Ironically, Yu-Gi-Oh! (Yugi, the Game King!) began on September 30, 1996 as a manga by Kazuki Takahashi in Weekly Shonen Jump magazine, about Yugi Muto, a boy who was the champion of Duel Monsters, a complex trading card game that every boy in the world was addicted to. The manga was extremely popular, running weekly to June 2004, and merchandisers were quick to create a real Yu-Gi-Oh! Trading Card Game, and a TV anime series. In fact, there were two TV anime series due to the merchandisers’ underestimating how long Yu-Gi-Oh!’s popularity would last; the first by Toei Doga, sponsored by Bandai, 27 episodes on TV Asahi from April 4 to October 10, 1998, and the second, Yu-Gi-Oh! Duel Monsters by Studio Gallop and Nihon Ad Systems, sponsored by Konami, 224 episodes on TV Tokyo from April 18, 2000 to September 29, 2004.
Yugi Muto is a shy high school freshman who is good at games. He solves the mysterious Millennium Puzzle, and is possessed by the spirit of a 5,000-year-old Egyptian pharaoh, known as Dark Yugi, from the puzzle. From then on, whenever a villain threatens Yugi or one of his friends, Yugi becomes Dark Yugi to defeat them at a game of Duel Monsters. The TV anime has several story arcs, involving Yugi vs. ruthless millionaires, or businessmen, or the owners of a rival game shop who try to sabotage Yugi’s grandfather’s game shop.

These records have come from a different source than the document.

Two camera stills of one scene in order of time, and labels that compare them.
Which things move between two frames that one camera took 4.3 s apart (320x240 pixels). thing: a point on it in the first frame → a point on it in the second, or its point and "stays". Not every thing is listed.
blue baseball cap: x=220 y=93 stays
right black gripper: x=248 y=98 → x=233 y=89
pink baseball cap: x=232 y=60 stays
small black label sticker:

In America, the TV cartoons ran from September 29, 2001 to June 10, 2006, at first on Kids’ WB and finally on the Cartoon Network. Yu-Gi-Oh! far outstripped Pokémon in creating a gambling mania. Yu-Gi-Oh! tournaments were held, and there were complaints from parent groups about the trading card game encouraging children to gamble away their lunch money, and encouraging gambling and cheating. At its peak of American popularity, its U.S. licensee, 4Kids Entertainment, commissioned the Japanese producers to make a theatrical feature, the 60-minute Yu-Gi-Oh! the Movie: Pyramid of Light, released on August 13, 2004 (November 3 in Japan, ten minutes longer). I covered this for Animation World Magazine, writing “Yu-Gi-Oh! Anime Made In For America” in its August 2004 issue. Its premiere was not only at Grauman’s Chinese Theatre, 4Kids Entertainment took over the nearest parking lot and set up a Yu-Gi-Oh! dueling trading card tournament for kids before the movie began.
After about 2006, American children went on to other fads, in TV animation and elsewhere. Pokémon has remained popular, but nothing like it used to be. Digimon, Monster Rancher, and Yu-Gi-Oh! are forgotten.